Was it the $80 denim that turned customers away? Or the riduculous G-A-P sweaters that should've been retired in 2003? Naturally, I turned to data science for answers. Since Gap Inc. doesn't make their store-by-store sales data public, we made up our own.
Pretend you're a data scientist at Gap Inc., tasked with exploring sales trends in the Virginia market. Leadership has provided a list of questions, which you can find in the lab notebook itself.
Interactive Notebook | Source Code |
---|---|
Interactive Notebook | Source Code |
---|---|
Tips:
- Convert each question into a set of actions. If you want to look at some attribute of Gap sales, think about subsetting the dataframe to where the store == Gap, before tackling the rest.
- Build your answer part by part: take a look at the output on each step to verify you're getting what you want.
- Google is your best friend. Look for StackOverflow or Pandas documentation in particular.
- Read the errors. They can be intimidating, but its there for a reason.

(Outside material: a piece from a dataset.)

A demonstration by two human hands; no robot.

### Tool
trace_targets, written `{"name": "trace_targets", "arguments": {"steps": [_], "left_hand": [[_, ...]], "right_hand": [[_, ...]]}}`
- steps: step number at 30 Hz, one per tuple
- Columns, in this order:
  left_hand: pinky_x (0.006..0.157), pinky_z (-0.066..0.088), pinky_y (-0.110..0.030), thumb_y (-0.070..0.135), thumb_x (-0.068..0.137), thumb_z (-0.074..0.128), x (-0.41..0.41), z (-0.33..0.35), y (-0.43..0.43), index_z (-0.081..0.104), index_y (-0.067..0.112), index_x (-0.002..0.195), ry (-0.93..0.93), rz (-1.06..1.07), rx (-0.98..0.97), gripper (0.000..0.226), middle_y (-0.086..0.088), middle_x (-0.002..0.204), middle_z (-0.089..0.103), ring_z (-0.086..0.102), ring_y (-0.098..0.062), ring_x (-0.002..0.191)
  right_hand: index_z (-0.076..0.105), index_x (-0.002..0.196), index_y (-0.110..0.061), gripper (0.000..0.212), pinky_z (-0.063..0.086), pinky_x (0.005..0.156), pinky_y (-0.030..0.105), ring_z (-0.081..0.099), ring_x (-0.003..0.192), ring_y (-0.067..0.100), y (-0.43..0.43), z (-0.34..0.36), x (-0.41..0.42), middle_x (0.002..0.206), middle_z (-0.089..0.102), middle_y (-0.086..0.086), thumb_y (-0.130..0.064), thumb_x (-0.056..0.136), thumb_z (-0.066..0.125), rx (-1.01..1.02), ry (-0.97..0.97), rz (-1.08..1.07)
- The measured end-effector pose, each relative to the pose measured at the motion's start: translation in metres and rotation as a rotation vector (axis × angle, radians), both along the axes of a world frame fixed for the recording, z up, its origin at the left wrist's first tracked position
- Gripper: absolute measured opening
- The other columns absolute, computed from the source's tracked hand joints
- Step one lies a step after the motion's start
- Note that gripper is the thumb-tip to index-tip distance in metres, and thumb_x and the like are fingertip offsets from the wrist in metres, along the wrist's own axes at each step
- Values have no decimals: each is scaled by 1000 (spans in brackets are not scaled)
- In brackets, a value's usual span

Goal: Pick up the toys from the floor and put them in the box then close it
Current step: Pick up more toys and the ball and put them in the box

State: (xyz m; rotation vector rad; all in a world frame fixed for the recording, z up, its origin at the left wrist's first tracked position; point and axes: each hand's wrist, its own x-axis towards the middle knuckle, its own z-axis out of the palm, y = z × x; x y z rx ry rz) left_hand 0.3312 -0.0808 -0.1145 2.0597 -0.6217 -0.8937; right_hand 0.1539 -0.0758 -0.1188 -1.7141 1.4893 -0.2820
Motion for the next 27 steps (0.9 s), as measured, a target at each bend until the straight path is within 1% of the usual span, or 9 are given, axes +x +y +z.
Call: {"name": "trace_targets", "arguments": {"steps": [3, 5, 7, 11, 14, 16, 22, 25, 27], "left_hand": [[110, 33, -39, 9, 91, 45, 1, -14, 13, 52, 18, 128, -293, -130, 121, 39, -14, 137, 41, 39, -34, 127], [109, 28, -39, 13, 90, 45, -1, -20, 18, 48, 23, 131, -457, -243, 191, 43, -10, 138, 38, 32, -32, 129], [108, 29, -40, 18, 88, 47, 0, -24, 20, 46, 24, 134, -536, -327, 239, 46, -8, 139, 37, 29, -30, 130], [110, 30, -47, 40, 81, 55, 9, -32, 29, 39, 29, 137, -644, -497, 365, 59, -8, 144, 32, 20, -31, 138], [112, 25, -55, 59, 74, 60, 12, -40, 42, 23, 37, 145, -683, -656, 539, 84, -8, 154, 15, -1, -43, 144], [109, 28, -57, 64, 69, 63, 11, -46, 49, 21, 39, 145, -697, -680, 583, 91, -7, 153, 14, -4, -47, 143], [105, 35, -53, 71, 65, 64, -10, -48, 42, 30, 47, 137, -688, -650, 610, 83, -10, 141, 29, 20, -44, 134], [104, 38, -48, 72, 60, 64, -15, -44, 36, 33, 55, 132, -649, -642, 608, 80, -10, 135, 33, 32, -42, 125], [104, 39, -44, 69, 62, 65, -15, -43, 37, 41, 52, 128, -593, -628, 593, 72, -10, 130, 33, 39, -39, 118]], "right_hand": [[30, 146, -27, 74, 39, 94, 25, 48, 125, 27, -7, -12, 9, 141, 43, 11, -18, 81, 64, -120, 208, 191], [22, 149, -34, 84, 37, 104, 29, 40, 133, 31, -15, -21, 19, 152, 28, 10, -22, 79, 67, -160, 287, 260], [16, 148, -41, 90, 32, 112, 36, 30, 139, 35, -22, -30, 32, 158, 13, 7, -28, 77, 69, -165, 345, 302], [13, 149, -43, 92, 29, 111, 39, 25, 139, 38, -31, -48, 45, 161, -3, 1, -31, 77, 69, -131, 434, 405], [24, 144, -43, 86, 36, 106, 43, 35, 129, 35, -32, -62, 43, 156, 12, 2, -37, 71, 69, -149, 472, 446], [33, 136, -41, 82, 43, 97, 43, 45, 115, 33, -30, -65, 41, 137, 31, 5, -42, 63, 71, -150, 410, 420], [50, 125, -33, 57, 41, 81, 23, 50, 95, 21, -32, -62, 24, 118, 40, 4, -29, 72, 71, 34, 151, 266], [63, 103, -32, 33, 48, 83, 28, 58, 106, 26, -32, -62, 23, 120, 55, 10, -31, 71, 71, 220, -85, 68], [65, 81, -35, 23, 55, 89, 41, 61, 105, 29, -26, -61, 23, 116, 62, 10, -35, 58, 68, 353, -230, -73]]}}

- If you can't figure out what a specific part of code is doing, either try running just that part, or use
type( )
to see what type of object is being returned - Ask for help! Go to your peers around you, then the instructor if that doesn't help!
This data represents individual transactions in Banana Republic and Gap stores in VA from Q1 of FY2020. We've got granular information on every attribute: Each order, each item purchased in that order, which customer bought it, where, when, and how the purchase was made.